▶ [TO DO] The response should consist of every line below, unchanged.

****************************************

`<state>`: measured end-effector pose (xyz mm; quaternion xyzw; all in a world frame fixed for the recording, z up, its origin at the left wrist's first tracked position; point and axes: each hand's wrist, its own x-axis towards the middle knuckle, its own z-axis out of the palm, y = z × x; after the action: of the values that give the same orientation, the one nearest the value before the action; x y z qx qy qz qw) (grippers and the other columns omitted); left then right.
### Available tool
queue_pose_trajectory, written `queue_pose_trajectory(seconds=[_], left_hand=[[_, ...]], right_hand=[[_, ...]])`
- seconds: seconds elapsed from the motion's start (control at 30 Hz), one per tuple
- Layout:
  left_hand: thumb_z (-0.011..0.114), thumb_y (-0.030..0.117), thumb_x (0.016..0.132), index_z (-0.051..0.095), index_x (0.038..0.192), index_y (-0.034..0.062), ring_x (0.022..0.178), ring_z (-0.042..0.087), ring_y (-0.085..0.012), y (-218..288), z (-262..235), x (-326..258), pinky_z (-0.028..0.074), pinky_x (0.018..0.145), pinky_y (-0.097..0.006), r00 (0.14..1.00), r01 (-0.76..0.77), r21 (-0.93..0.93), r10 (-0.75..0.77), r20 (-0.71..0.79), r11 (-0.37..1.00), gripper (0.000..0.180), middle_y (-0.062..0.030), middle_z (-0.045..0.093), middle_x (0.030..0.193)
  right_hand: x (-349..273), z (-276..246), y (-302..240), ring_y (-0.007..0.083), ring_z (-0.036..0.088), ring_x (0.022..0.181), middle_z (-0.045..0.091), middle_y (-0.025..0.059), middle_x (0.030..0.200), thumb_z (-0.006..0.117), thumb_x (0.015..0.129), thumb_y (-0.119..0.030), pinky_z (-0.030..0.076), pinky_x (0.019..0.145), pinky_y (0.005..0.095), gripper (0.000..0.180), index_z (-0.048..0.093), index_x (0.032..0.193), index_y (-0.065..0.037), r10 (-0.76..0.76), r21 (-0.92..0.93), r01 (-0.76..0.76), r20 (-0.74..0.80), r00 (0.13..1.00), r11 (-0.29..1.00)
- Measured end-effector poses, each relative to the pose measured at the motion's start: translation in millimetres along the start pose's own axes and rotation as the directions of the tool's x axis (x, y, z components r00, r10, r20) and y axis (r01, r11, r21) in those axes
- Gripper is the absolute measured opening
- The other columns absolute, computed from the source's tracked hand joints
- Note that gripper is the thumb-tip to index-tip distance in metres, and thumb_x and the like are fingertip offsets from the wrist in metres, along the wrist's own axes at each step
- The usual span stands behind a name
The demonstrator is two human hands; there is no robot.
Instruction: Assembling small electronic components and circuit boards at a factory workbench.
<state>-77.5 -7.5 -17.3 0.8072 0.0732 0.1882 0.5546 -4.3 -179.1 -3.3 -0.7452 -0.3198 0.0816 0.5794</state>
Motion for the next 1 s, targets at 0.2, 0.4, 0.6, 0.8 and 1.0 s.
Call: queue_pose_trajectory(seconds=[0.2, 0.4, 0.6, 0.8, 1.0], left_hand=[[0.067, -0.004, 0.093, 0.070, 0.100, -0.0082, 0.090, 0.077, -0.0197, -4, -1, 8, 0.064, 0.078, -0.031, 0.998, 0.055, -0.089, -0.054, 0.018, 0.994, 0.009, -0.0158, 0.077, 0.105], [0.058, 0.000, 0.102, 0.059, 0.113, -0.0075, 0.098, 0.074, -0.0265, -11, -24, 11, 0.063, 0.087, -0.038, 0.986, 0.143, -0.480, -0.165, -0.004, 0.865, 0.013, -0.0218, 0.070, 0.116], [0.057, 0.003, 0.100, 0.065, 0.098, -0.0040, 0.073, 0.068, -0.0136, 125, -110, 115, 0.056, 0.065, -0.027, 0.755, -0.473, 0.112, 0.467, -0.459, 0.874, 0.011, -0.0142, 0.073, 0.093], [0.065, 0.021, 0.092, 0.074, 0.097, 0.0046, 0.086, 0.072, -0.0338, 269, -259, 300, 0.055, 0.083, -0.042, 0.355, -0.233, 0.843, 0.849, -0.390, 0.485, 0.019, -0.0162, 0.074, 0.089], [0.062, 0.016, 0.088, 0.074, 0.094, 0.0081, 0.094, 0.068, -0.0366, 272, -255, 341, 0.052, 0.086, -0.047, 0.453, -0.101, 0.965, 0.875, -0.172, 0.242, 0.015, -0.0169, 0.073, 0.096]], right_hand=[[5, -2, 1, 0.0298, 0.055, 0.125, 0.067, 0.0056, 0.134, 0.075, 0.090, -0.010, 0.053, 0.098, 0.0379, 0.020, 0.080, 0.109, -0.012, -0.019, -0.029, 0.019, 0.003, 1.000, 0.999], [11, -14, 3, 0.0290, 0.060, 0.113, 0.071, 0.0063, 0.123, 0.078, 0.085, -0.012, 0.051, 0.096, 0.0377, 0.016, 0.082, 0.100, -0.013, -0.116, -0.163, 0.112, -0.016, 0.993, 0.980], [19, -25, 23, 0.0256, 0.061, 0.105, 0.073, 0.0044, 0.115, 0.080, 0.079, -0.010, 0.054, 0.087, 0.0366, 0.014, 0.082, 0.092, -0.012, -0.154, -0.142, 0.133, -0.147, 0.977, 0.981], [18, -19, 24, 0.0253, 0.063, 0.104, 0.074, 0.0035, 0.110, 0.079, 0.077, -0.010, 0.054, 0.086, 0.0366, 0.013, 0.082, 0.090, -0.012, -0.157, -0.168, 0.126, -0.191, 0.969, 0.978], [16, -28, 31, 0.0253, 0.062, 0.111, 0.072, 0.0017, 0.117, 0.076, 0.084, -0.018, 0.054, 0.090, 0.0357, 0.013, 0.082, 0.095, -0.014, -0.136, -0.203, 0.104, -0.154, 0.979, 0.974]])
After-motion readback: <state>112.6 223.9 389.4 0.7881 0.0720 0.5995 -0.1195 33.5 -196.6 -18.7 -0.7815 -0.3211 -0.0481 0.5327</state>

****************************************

▶ [RESPONSE BOX]
`<state>`: measured end-effector pose (xyz mm; quaternion xyzw; all in a world frame fixed for the recording, z up, its origin at the left wrist's first tracked position; point and axes: each hand's wrist, its own x-axis towards the middle knuckle, its own z-axis out of the palm, y = z × x; after the action: of the values that give the same orientation, the one nearest the value before the action; x y z qx qy qz qw) (grippers and the other columns omitted); left then right.
### Available tool
queue_pose_trajectory, written `queue_pose_trajectory(seconds=[_], left_hand=[[_, ...]], right_hand=[[_, ...]])`
- seconds: seconds elapsed from the motion's start (control at 30 Hz), one per tuple
- Layout:
  left_hand: thumb_z (-0.011..0.114), thumb_y (-0.030..0.117), thumb_x (0.016..0.132), index_z (-0.051..0.095), index_x (0.038..0.192), index_y (-0.034..0.062), ring_x (0.022..0.178), ring_z (-0.042..0.087), ring_y (-0.085..0.012), y (-218..288), z (-262..235), x (-326..258), pinky_z (-0.028..0.074), pinky_x (0.018..0.145), pinky_y (-0.097..0.006), r00 (0.14..1.00), r01 (-0.76..0.77), r21 (-0.93..0.93), r10 (-0.75..0.77), r20 (-0.71..0.79), r11 (-0.37..1.00), gripper (0.000..0.180), middle_y (-0.062..0.030), middle_z (-0.045..0.093), middle_x (0.030..0.193)
  right_hand: x (-349..273), z (-276..246), y (-302..240), ring_y (-0.007..0.083), ring_z (-0.036..0.088), ring_x (0.022..0.181), middle_z (-0.045..0.091), middle_y (-0.025..0.059), middle_x (0.030..0.200), thumb_z (-0.006..0.117), thumb_x (0.015..0.129), thumb_y (-0.119..0.030), pinky_z (-0.030..0.076), pinky_x (0.019..0.145), pinky_y (0.005..0.095), gripper (0.000..0.180), index_z (-0.048..0.093), index_x (0.032..0.193), index_y (-0.065..0.037), r10 (-0.76..0.76), r21 (-0.92..0.93), r01 (-0.76..0.76), r20 (-0.74..0.80), r00 (0.13..1.00), r11 (-0.29..1.00)
- Measured end-effector poses, each relative to the pose measured at the motion's start: translation in millimetres along the start pose's own axes and rotation as the directions of the tool's x axis (x, y, z components r00, r10, r20) and y axis (r01, r11, r21) in those axes
- Gripper is the absolute measured opening
- The other columns absolute, computed from the source's tracked hand joints
- Note that gripper is the thumb-tip to index-tip distance in metres, and thumb_x and the like are fingertip offsets from the wrist in metres, along the wrist's own axes at each step
- The usual span stands behind a name
The demonstrator is two human hands; there is no robot.
Instruction: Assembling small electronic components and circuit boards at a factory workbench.
<state>-77.5 -7.5 -17.3 0.8072 0.0732 0.1882 0.5546 -4.3 -179.1 -3.3 -0.7452 -0.3198 0.0816 0.5794</state>
Motion for the next 1 s, targets at 0.2, 0.4, 0.6, 0.8 and 1.0 s.
Call: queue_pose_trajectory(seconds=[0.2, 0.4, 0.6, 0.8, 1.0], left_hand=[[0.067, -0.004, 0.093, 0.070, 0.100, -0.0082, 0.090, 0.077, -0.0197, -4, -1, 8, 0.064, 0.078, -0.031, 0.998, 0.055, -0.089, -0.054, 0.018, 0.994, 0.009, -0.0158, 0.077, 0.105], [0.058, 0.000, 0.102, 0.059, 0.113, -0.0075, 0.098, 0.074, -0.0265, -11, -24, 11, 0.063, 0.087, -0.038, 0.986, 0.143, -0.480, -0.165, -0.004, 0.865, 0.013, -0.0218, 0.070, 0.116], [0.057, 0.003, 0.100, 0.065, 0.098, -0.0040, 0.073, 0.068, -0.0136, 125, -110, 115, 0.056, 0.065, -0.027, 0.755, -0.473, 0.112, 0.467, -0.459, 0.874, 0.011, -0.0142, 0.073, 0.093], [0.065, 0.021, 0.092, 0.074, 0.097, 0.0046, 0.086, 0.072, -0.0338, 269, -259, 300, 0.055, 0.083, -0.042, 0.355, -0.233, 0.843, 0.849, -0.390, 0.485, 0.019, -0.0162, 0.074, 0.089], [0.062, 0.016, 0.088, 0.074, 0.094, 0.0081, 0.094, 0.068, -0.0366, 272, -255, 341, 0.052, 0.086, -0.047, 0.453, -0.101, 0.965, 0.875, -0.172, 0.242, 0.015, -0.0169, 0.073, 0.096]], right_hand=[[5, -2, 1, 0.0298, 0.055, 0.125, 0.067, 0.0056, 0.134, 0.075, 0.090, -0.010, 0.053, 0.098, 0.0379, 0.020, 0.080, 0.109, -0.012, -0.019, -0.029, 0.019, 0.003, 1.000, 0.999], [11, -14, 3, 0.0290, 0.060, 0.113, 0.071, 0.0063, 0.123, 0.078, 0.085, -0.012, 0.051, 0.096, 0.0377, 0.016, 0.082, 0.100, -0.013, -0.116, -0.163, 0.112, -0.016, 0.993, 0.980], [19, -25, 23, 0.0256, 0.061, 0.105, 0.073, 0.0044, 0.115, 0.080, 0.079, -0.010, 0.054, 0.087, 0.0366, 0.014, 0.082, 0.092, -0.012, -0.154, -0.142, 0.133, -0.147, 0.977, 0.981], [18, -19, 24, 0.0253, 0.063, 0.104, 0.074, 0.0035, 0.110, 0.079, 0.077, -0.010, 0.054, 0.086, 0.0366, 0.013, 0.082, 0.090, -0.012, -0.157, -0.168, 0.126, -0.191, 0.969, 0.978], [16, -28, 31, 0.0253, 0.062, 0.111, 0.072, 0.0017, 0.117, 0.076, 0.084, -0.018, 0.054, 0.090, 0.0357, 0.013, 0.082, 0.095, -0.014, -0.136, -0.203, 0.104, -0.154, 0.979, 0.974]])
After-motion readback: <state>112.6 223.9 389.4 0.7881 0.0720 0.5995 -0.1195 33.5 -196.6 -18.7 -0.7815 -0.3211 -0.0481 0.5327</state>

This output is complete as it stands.